* [Work order] Return all lines of the data in which the string "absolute" occurs.

╭─ Material supplied

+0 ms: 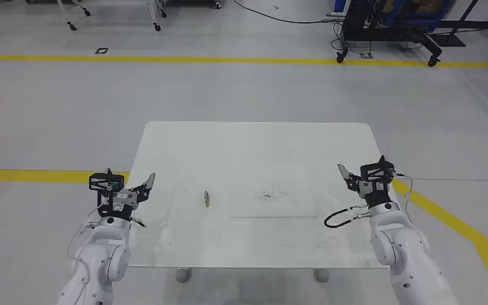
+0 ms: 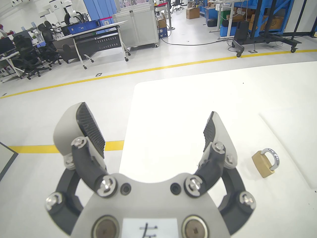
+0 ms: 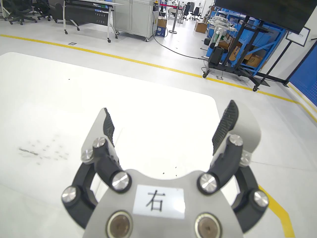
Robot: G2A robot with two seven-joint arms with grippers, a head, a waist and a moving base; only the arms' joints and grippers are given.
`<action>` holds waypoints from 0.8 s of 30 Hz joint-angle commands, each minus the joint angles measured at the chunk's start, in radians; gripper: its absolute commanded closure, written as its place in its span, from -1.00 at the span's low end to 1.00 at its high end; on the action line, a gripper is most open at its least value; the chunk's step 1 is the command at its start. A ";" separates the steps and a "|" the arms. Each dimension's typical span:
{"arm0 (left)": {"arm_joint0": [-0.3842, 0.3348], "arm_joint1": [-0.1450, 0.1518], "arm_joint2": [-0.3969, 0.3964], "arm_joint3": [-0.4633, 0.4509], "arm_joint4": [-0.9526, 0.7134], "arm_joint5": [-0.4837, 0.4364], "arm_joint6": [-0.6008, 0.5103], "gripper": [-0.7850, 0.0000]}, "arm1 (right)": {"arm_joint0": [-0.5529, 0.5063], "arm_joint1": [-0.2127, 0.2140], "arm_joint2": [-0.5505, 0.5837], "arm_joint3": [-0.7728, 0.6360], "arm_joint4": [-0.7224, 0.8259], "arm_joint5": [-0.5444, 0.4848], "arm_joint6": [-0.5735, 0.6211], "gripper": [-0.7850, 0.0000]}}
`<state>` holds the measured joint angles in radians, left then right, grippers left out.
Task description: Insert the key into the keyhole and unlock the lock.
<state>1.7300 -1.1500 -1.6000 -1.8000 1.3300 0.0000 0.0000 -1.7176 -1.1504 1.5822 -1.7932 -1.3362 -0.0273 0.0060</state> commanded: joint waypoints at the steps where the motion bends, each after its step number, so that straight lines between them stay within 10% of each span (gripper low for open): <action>1: 0.000 0.000 0.000 0.000 0.000 0.000 0.000 -1.00 | 0.041 -0.002 -0.046 0.033 0.006 -0.066 0.027 -1.00; 9: 0.000 0.000 0.000 0.000 0.000 0.000 0.000 -1.00 | 0.254 -0.023 -0.255 0.269 0.115 -0.361 0.072 -1.00; 24: 0.000 0.000 0.000 0.000 0.000 0.000 0.000 -1.00 | 0.336 -0.032 -0.325 0.381 0.159 -0.484 0.125 -1.00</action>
<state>1.7300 -1.1500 -1.6000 -1.8000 1.3300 0.0000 0.0000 -1.4108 -1.1809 1.2724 -1.4449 -1.2075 -0.4495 0.1233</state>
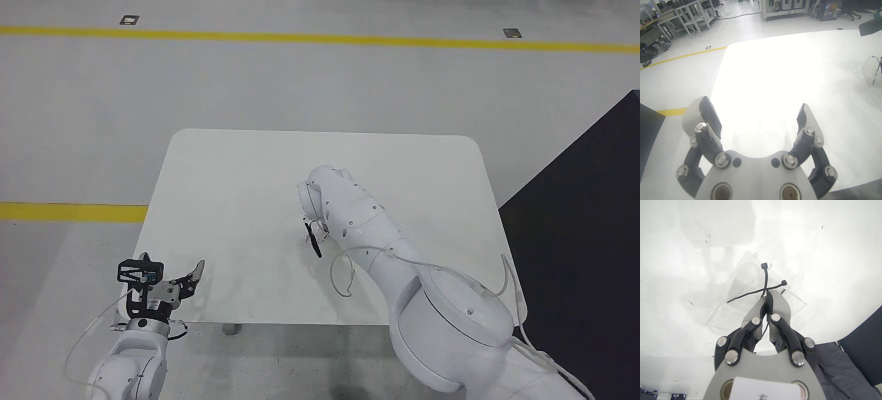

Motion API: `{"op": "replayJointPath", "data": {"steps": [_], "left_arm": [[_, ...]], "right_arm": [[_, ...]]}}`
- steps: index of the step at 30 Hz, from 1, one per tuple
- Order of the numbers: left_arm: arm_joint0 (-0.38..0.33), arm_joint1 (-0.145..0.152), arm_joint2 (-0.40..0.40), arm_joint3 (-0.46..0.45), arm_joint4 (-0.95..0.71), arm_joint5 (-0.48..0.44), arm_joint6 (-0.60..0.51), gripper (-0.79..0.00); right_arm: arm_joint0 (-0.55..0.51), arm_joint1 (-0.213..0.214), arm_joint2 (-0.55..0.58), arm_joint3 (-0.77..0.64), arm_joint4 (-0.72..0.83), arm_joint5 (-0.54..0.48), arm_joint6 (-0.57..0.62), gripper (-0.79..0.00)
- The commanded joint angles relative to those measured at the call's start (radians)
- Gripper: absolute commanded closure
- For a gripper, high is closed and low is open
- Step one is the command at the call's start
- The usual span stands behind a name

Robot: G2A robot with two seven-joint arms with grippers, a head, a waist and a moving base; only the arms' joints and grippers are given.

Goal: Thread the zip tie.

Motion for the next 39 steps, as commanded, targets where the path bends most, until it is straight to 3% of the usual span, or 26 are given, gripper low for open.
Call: {"op": "replayJointPath", "data": {"steps": [1, 3, 5, 13, 26, 27, 30, 39], "left_arm": [[0.0, 0.0, 0.0, 0.0, 0.0, 0.0, 0.0, -0.785], [0.0, 0.0, 0.0, 0.0, 0.0, 0.0, 0.0, -0.785], [0.0, 0.0, 0.0, 0.0, 0.0, 0.0, 0.0, -0.785], [0.0, 0.0, 0.0, 0.0, 0.0, 0.0, 0.0, -0.785], [0.0, 0.0, 0.0, 0.0, 0.0, 0.0, 0.0, -0.785], [0.0, 0.0, 0.0, 0.0, 0.0, 0.0, 0.0, -0.785], [0.0, 0.0, 0.0, 0.0, 0.0, 0.0, 0.0, -0.785], [0.0, 0.0, 0.0, 0.0, 0.0, 0.0, 0.0, -0.785]], "right_arm": [[-0.004, -0.003, -0.006, -0.004, -0.017, 0.017, 0.001, -0.009], [-0.009, -0.006, -0.008, -0.005, -0.026, 0.025, 0.003, -0.114], [-0.012, -0.008, -0.014, -0.006, -0.043, 0.03, 0.004, -0.169], [-0.021, -0.019, -0.028, -0.011, -0.088, 0.023, 0.007, -0.222], [-0.019, -0.032, -0.021, -0.001, -0.103, 0.013, 0.044, -0.194], [-0.018, -0.033, -0.017, 0.001, -0.098, 0.02, 0.049, -0.175], [-0.016, -0.035, -0.013, 0.0, -0.096, 0.02, 0.059, 0.0], [-0.009, -0.044, -0.004, -0.011, -0.097, 0.08, 0.089, 0.0]]}}
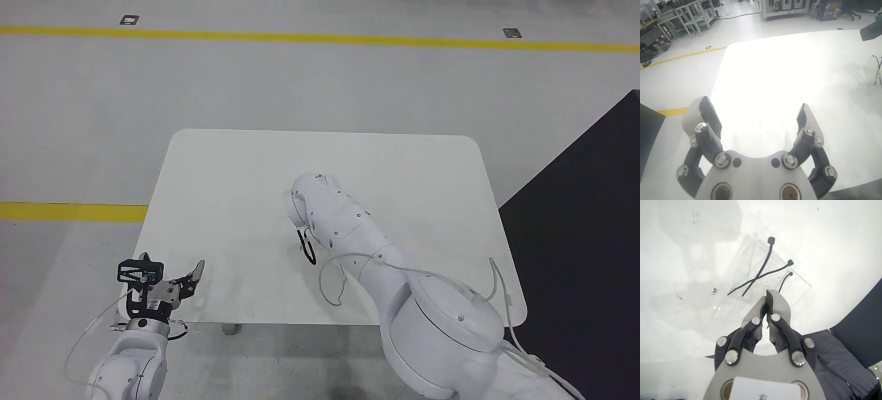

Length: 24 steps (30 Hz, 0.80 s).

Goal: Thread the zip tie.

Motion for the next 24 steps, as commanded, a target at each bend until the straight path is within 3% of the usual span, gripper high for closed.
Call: {"op": "replayJointPath", "data": {"steps": [1, 8, 14, 18, 24], "left_arm": [[0.0, 0.0, 0.0, 0.0, 0.0, 0.0, 0.0, -0.785], [0.0, 0.0, 0.0, 0.0, 0.0, 0.0, 0.0, -0.785], [0.0, 0.0, 0.0, 0.0, 0.0, 0.0, 0.0, -0.785], [0.0, 0.0, 0.0, 0.0, 0.0, 0.0, 0.0, -0.785], [0.0, 0.0, 0.0, 0.0, 0.0, 0.0, 0.0, -0.785]], "right_arm": [[0.002, -0.002, 0.002, -0.008, -0.002, 0.018, -0.01, 0.0], [-0.002, -0.009, 0.003, -0.03, -0.026, 0.065, -0.12, 0.0], [0.001, -0.012, 0.013, -0.009, -0.025, 0.069, -0.14, 0.0], [0.002, -0.012, 0.02, 0.006, -0.021, 0.062, -0.14, -0.095], [0.006, -0.012, 0.027, 0.01, -0.023, 0.055, -0.141, -0.129]]}}
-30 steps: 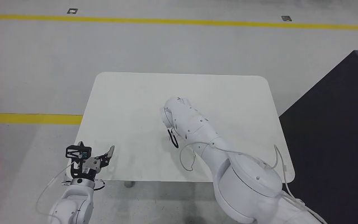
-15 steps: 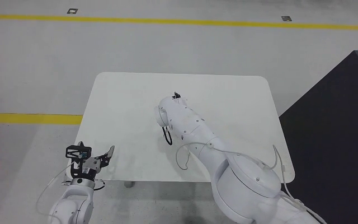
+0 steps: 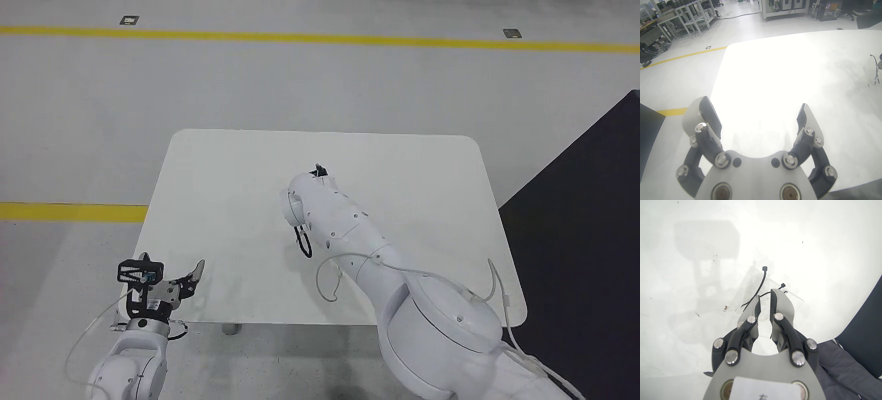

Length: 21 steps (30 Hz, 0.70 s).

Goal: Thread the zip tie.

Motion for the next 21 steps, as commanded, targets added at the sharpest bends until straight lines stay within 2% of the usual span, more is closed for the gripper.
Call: {"op": "replayJointPath", "data": {"steps": [1, 8, 21], "left_arm": [[0.0, 0.0, 0.0, 0.0, 0.0, 0.0, 0.0, -0.785], [0.0, 0.0, 0.0, 0.0, 0.0, 0.0, 0.0, -0.785], [0.0, 0.0, 0.0, 0.0, 0.0, 0.0, 0.0, -0.785]], "right_arm": [[0.002, 0.0, 0.004, 0.001, 0.002, -0.003, -0.002, -0.129], [0.01, 0.0, 0.01, 0.004, -0.002, -0.012, -0.001, -0.126], [0.009, 0.005, 0.024, 0.019, -0.005, -0.017, 0.01, -0.172]]}}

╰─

* [Exercise output]
`<action>` holds waypoints from 0.8 s of 30 Hz joint-angle commands, each minus the joint angles measured at the chunk's start, in radians; gripper: its absolute commanded closure, written as its place in its span, from -1.00 at the span's low end to 1.00 at its high end; on the action line, a gripper is most open at its least value; the chunk's step 1 is the command at its start. A ";" separates the steps and a "|" the arms. Each dimension's typical span:
- Gripper: absolute commanded closure

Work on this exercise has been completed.